The Sautners now rely on water delivered to them every week by Cabot. The value of their land has been decimated. Their children no longer take showers at home. They desperately want to move but cannot afford to buy a new house on top of their current mortgage.

“Our land is worthless,” says Craig. “Who is going to buy this house?”

In Dimock, where more than 60 gas wells were drilled in a nine-square-mile area, all kinds of ugly things transpired after Cabot came to town. A truck turned over and caused an 800-gallon diesel-fuel spill in April 2009. Up to 8,000 gallons of Halliburton-manufactured fracking fluid leaked from faulty supply pipes, with some seeping into wetlands and a stream, killing fish, in September 2009. Many Dimock residents were having the same problems as the Sautners. A water well belonging to a woman named Norma Fiorentino blew up while she was visiting her daughter.

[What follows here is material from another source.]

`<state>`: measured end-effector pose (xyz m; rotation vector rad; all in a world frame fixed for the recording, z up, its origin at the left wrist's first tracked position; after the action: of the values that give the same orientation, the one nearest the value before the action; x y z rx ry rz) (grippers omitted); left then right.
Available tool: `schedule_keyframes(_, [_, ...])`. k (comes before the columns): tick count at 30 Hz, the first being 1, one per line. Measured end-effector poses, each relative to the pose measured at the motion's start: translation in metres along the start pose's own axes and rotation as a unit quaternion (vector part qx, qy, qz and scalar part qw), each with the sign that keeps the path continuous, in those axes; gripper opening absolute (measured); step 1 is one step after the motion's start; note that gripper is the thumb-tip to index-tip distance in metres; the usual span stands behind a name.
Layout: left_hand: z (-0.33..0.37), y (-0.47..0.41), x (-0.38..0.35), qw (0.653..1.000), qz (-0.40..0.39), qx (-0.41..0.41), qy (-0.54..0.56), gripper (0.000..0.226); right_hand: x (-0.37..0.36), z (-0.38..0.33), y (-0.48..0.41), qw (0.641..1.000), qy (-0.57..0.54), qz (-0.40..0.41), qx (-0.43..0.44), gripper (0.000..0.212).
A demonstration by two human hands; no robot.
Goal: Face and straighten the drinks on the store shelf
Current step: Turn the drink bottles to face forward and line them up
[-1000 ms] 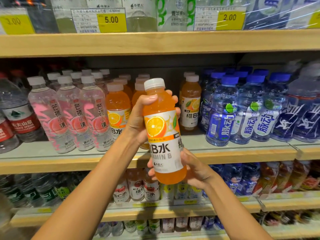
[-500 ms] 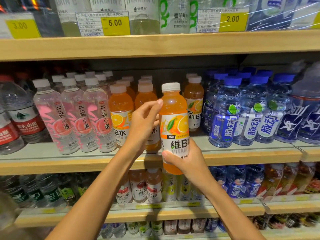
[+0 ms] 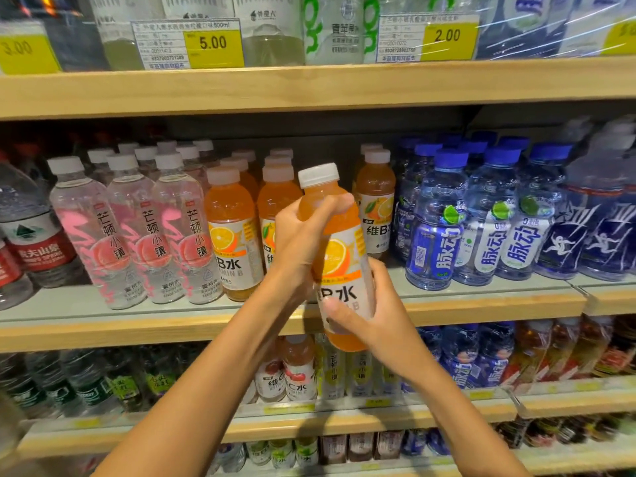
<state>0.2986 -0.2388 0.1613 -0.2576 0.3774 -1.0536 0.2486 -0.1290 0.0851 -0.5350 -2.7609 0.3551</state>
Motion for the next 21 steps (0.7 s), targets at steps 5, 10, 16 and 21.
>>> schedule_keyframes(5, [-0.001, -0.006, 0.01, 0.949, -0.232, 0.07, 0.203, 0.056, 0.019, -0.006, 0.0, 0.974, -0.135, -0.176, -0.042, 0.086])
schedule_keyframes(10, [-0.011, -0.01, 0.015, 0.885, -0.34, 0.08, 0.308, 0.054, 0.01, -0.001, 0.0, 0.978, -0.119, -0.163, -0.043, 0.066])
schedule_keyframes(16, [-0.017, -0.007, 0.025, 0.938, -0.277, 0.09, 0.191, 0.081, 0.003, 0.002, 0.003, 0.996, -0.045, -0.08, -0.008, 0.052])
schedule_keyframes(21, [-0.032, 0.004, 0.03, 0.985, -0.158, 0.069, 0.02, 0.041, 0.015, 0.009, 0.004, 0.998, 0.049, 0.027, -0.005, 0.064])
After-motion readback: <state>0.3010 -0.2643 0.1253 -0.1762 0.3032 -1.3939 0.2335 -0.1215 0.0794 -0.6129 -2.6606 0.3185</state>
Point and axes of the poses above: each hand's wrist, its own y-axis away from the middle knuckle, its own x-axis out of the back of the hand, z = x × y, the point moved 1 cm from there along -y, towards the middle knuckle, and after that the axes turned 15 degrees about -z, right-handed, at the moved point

The real shock that Dimock has undergone, however, is in the aquifer that residents rely on for their fresh water. Dimock is now known as the place where, over the past two years, people’s water started turning brown and making them sick, one woman’s water well spontaneously combusted, and horses and pets mysteriously began to lose their hair.

Over a six-month period Cabot was fined $360,000 by the D.E.P. for contaminating Dimock’s groundwater and failing to fix the leaks that caused the problem. It was also ordered to suspend drilling in Dimock until the situation was resolved.